_YOUR OBJECTIVE_
For each line of the data that includes the word "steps", copy the line.

(Data records)
########
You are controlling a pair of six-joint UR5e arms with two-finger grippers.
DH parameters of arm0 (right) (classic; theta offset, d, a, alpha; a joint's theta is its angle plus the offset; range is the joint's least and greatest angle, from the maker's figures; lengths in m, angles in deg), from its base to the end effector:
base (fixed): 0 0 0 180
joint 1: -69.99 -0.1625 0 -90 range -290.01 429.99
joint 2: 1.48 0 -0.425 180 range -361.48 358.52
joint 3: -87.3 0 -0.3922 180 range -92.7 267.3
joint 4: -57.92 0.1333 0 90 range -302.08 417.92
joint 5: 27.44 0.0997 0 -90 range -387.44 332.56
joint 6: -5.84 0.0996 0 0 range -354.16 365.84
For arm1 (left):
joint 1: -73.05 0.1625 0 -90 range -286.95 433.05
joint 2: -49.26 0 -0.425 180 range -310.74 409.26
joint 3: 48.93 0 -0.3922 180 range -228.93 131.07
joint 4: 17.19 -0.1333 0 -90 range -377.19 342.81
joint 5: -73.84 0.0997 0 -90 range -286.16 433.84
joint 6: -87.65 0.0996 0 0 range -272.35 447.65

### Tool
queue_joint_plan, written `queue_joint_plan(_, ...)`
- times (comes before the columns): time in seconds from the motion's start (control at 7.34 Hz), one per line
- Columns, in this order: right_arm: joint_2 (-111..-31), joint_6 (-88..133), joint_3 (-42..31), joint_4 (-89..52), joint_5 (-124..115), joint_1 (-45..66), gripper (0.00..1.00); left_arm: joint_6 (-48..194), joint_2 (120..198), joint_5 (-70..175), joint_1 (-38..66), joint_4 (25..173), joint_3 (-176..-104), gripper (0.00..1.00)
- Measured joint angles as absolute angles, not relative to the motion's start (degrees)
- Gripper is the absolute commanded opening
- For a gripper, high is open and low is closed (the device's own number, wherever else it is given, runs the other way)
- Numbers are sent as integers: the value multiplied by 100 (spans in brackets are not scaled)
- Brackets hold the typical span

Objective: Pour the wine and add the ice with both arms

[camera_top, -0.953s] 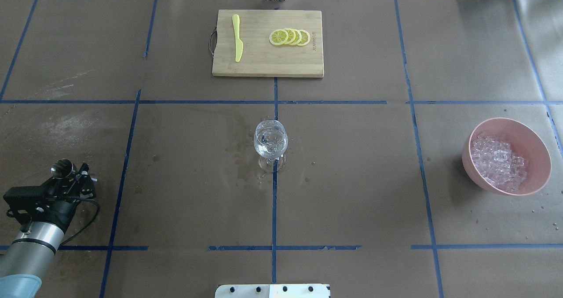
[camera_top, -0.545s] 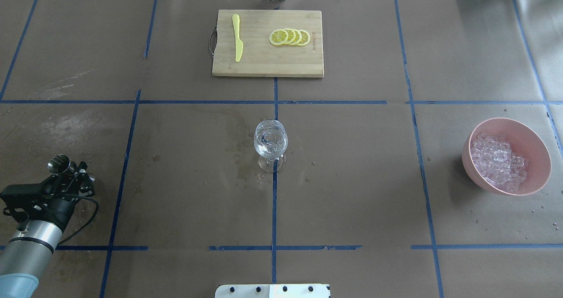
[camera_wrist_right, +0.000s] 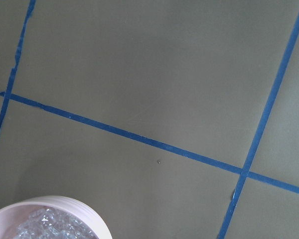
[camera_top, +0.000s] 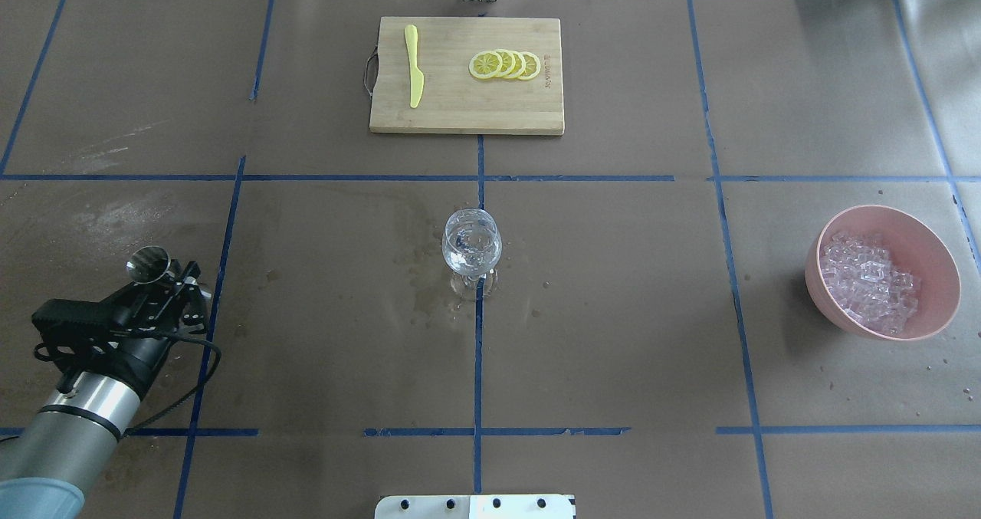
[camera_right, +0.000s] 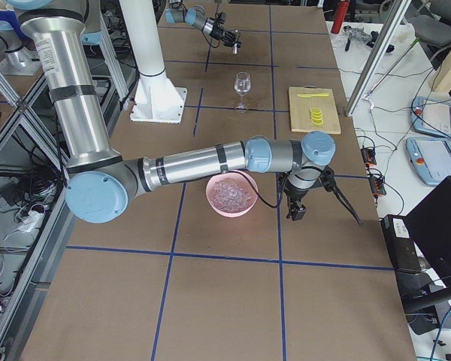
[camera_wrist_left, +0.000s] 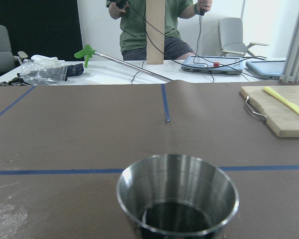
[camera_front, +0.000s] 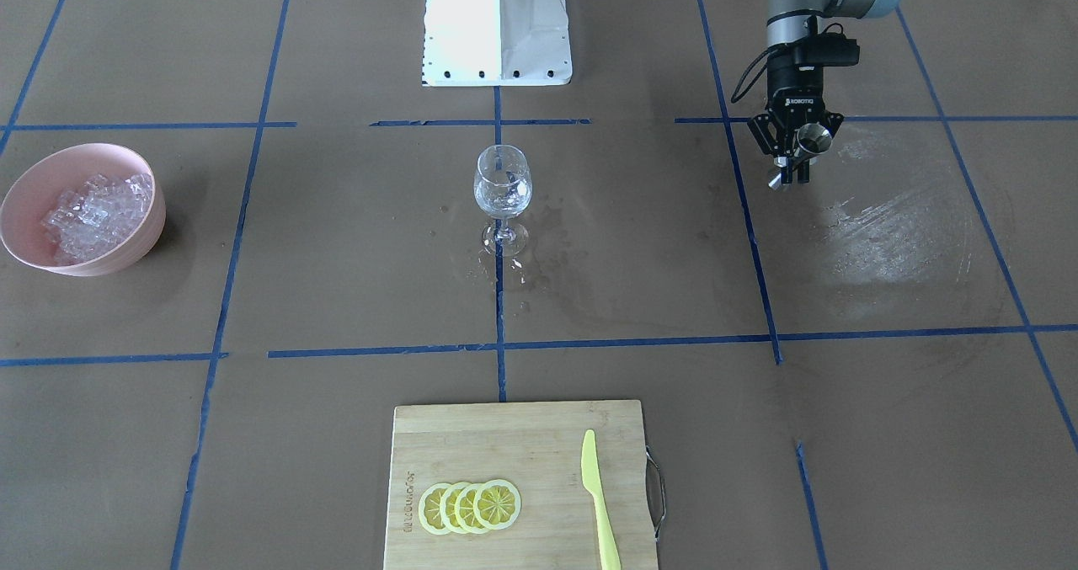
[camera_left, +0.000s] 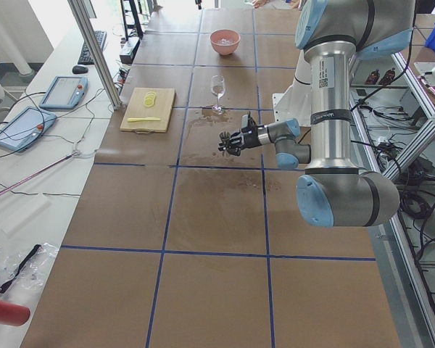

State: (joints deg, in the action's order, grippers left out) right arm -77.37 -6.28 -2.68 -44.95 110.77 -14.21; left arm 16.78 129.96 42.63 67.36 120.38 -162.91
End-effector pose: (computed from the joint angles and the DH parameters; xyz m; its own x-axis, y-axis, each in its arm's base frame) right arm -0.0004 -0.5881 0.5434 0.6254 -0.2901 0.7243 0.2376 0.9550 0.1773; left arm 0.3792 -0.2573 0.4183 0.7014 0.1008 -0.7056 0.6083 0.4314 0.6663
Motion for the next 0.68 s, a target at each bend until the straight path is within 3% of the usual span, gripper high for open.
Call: queue_joint_plan(0.68, -7763, -639, -221, -4498, 11054, -1421, 100, 4145, 14897, 3834, 6352, 12158, -16402, 0)
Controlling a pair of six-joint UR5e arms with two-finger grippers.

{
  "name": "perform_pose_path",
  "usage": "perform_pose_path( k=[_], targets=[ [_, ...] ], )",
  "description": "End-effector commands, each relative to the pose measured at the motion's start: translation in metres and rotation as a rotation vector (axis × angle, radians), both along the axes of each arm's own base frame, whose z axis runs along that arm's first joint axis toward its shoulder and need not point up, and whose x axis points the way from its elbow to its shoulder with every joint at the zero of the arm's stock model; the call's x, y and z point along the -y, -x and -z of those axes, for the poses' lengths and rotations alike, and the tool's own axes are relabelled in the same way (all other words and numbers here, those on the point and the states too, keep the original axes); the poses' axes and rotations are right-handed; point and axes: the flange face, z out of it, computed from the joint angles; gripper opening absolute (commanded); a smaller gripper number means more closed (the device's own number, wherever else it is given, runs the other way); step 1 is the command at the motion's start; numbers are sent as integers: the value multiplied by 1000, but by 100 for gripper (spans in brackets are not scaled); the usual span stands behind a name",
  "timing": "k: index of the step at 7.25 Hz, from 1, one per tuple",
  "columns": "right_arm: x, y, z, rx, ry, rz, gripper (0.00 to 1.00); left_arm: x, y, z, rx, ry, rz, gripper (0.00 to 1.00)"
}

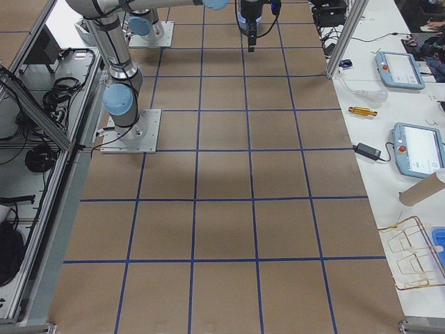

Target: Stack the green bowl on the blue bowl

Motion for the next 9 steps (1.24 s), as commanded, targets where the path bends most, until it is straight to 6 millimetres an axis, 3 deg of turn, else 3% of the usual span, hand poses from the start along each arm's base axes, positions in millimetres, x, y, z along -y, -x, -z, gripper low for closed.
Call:
perform_pose_path(
  k=[1,3,4,5,7,9],
  targets=[
    [0,0,0,0,0,0,100,3,-5,-1,-4,17,-1,100],
    [1,0,1,0,-1,0,100,2,-8,3,7,9,77,100],
    [1,0,1,0,-1,0,100,5,-33,2,19,2,181,100],
    [0,0,0,0,0,0,100,5,-84,4,16,-33,228,100],
    [1,0,1,0,-1,-2,100,4,-164,6,9,-59,355,100],
    [1,0,1,0,-1,-2,100,3,-289,26,-12,-75,540,100]
  ],
)
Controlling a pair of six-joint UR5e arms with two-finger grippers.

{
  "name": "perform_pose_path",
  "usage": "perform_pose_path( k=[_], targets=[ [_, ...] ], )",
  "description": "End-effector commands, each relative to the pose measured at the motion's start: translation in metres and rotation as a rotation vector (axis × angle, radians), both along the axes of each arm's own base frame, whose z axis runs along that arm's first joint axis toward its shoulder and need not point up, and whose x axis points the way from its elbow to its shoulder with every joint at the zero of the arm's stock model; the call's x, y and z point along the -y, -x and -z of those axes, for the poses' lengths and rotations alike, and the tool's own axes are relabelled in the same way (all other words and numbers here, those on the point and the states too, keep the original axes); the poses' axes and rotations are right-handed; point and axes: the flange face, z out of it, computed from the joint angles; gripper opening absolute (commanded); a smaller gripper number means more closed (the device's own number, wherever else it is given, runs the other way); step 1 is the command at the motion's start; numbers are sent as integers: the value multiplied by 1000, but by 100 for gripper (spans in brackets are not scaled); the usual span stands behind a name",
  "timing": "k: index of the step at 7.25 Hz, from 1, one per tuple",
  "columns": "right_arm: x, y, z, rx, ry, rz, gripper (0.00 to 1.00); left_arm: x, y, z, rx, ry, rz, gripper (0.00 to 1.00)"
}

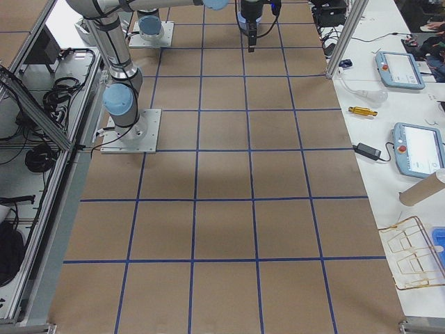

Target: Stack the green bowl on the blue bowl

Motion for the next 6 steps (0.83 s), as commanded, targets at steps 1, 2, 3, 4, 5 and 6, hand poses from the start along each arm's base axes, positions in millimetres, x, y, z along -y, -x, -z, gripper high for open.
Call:
perform_pose_path(
  k=[1,2,3,4,5,6],
  targets=[
    [0,0,-1,0,1,0,100,-11,-134,32,-42,-34,221,100],
    [0,0,0,-2,0,0,100,-17,-175,53,-73,-50,371,100],
    [0,0,0,0,0,0,100,-34,-226,75,-85,-108,641,100],
    [0,0,0,0,0,0,100,-48,-276,106,-41,-143,817,100],
    [0,0,0,0,0,0,100,-74,-326,145,-18,-130,933,100],
    [0,0,0,-2,0,0,100,-100,-371,184,5,-115,1012,100]
  ],
)
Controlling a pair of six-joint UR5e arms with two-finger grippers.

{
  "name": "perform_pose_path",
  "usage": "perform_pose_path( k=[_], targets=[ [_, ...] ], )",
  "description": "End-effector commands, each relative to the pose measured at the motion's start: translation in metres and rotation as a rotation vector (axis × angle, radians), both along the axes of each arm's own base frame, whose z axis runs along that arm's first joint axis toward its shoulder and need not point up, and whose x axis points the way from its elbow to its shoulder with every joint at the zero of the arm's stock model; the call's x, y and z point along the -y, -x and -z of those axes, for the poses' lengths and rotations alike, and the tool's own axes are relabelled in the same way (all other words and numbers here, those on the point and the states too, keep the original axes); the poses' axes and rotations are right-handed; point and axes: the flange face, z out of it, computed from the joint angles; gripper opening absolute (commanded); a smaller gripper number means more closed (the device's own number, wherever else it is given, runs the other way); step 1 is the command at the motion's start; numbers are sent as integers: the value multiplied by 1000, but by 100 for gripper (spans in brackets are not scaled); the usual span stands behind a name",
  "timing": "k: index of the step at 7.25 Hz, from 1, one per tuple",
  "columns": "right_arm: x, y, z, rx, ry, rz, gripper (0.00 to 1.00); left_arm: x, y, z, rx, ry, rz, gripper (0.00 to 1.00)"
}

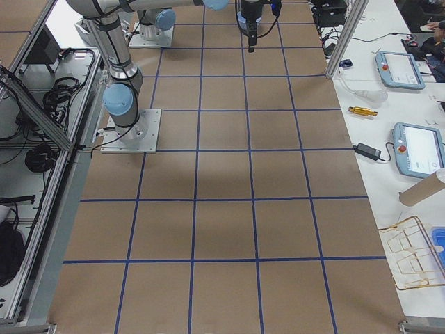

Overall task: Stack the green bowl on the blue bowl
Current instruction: 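Grasp the pale green bowl by its rim with the left gripper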

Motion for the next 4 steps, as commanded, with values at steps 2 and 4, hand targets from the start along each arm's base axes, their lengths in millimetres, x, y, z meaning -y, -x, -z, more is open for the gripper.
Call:
perform_pose_path(
  k=[2,4],
  targets=[
    [0,0,0,-1,0,0,100,-70,-113,102,-39,26,230,100],
    [-1,0,-1,-1,1,0,100,-93,-154,131,-31,74,257,100]
  ],
)
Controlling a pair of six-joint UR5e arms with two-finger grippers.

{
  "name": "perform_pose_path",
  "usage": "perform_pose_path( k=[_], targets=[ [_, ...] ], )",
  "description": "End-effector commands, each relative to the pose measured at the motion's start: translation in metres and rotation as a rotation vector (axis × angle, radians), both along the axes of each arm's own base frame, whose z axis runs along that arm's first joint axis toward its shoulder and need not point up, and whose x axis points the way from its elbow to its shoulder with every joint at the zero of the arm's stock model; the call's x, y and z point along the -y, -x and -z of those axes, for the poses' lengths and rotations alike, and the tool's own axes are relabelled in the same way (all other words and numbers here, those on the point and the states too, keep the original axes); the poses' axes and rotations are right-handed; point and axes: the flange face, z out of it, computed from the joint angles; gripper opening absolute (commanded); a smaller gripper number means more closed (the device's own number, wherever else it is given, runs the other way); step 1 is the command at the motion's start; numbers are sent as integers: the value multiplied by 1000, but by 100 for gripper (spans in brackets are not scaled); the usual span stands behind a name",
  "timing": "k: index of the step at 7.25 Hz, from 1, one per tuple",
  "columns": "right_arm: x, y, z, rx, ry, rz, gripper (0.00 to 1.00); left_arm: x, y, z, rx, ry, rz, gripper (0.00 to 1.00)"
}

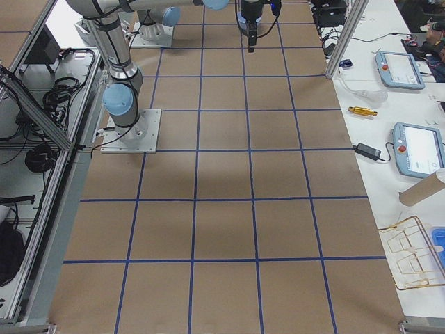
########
_SOLVED EXERCISE_
Motion for the next 9 steps (1.24 s), as commanded, targets where the path bends most, until it is straight to 6 millimetres an axis, 3 deg of turn, else 3% of the usual span, hand poses from the start along each arm's base axes, positions in millimetres, x, y, z along -y, -x, -z, gripper low for closed.
Motion for the next 6 steps (0.83 s), as commanded, targets at steps 1, 2, 3, 4, 5 and 6, hand poses from the start along each arm's base axes, positions in millimetres, x, y, z along -y, -x, -z, gripper high for open.
Motion for the next 4 steps, as commanded, with values at steps 2 and 4, hand targets from the start along each arm's base axes, their lengths in millimetres, x, y, z meaning -y, -x, -z, more is open for the gripper.

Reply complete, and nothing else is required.